I had a few other ideas that I haven't tried yet. One was to use
Lucene to build an index of my data.
The other was to keep track of the maximum interval size, sort the
intervals by start, binary search for a value, and then move backward
until the start + maxInterval < searchStart; This approach is
dependent on the data a little more, one long interval can cause a big
slow down.
Depending on your dataset size, it might actually be fast enough just
to do a linear search.
Sideswipe - 02 Aug 2007 22:53 GMT
Dirk,
I recently discussed the same thing in another post -- mapping ranged
values to 1 value.

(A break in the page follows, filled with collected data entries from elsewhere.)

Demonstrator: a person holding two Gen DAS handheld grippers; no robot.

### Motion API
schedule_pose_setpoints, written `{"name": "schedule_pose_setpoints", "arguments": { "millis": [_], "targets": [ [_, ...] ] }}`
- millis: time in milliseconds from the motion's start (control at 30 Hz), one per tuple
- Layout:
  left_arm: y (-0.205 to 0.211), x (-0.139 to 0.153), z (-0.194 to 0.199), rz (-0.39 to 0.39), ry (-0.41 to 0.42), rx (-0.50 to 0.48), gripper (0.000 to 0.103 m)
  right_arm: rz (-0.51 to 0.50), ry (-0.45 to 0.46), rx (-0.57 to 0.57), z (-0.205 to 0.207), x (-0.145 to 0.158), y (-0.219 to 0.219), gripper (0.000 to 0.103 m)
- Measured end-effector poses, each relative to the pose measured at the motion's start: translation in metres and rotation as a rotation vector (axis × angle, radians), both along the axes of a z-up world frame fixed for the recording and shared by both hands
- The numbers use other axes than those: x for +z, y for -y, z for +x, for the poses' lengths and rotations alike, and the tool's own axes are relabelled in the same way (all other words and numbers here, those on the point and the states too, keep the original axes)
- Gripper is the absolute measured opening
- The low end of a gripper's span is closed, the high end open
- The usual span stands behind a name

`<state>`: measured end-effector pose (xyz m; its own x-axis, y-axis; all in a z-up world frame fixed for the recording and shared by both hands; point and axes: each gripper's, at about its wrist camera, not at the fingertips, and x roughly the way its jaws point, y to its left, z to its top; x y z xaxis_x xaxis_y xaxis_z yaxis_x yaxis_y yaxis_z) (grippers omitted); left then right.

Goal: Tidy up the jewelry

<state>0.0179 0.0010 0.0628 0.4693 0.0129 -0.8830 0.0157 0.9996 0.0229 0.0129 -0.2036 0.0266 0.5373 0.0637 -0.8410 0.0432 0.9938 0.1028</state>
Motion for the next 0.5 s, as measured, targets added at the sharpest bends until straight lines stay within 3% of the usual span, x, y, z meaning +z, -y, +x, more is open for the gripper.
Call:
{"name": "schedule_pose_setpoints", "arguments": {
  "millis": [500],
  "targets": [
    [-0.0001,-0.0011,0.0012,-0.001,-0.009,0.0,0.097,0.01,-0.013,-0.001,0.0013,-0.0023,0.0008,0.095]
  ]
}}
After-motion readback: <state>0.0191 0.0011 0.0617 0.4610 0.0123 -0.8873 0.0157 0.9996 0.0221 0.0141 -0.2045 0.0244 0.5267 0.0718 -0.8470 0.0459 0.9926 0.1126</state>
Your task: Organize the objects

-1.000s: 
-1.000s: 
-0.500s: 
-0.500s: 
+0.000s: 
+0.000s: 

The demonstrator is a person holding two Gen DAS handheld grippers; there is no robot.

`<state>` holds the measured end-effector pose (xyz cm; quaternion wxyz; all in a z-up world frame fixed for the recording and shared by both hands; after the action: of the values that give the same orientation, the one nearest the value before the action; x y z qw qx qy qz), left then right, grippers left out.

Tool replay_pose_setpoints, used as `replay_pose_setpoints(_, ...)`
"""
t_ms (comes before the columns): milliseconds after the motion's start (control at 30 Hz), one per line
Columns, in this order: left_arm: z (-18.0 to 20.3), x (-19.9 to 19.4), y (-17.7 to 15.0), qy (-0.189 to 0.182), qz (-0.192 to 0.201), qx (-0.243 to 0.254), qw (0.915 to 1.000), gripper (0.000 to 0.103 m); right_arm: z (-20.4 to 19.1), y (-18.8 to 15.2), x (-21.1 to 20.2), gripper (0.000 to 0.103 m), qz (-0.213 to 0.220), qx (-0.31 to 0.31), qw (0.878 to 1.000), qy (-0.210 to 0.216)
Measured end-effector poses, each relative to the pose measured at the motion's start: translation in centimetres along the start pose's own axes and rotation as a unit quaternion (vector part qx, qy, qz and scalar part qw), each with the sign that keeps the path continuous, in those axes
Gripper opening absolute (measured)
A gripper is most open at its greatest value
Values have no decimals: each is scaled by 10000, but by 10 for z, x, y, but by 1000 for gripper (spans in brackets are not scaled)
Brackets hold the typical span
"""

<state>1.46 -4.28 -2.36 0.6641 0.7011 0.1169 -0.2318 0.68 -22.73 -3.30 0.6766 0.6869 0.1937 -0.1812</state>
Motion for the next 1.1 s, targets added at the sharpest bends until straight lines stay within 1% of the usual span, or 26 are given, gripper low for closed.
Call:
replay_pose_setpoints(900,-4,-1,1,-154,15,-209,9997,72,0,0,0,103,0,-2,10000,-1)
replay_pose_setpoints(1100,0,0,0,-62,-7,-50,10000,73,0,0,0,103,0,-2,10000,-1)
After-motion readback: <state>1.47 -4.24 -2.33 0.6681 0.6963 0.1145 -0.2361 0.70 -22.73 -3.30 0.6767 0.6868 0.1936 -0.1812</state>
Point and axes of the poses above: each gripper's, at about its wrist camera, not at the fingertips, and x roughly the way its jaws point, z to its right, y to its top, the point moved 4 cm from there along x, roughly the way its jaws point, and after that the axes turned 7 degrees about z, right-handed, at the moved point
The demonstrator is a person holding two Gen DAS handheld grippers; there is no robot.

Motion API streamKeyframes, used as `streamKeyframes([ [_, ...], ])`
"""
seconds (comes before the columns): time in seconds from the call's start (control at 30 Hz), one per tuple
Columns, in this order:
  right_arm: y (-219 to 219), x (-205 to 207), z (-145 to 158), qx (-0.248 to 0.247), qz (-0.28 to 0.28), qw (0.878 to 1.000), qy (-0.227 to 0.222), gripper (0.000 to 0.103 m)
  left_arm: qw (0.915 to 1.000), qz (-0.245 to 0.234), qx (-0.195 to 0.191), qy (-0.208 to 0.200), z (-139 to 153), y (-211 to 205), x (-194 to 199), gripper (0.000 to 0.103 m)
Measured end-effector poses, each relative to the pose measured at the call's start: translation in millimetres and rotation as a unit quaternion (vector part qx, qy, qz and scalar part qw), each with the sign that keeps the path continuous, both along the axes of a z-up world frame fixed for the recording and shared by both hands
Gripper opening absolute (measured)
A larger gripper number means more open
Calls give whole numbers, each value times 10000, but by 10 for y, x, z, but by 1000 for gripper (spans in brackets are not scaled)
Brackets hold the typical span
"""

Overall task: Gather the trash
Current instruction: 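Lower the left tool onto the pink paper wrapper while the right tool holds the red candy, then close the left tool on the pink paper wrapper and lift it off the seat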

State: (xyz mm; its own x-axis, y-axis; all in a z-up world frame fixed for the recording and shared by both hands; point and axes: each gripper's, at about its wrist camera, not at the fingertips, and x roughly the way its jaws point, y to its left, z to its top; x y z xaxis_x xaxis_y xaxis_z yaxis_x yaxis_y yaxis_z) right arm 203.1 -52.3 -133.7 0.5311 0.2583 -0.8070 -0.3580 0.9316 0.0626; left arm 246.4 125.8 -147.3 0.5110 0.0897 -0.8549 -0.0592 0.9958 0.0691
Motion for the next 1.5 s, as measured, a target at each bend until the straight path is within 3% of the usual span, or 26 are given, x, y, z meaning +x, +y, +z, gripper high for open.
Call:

You can do it, and I will cross link you, but there
are caveats dealing with "comparable". The implementation I provided
in the groups is safe and works fine but it has limits (mainly because
I haven't worked past them).
Here is the link to the other post
http://groups.google.com/group/comp.lang.java.programmer/browse_thread/thread/d4
ae3db72482546b/edbf219682de8458#edbf219682de8458
It is, as others have suggested, based on a b-tree.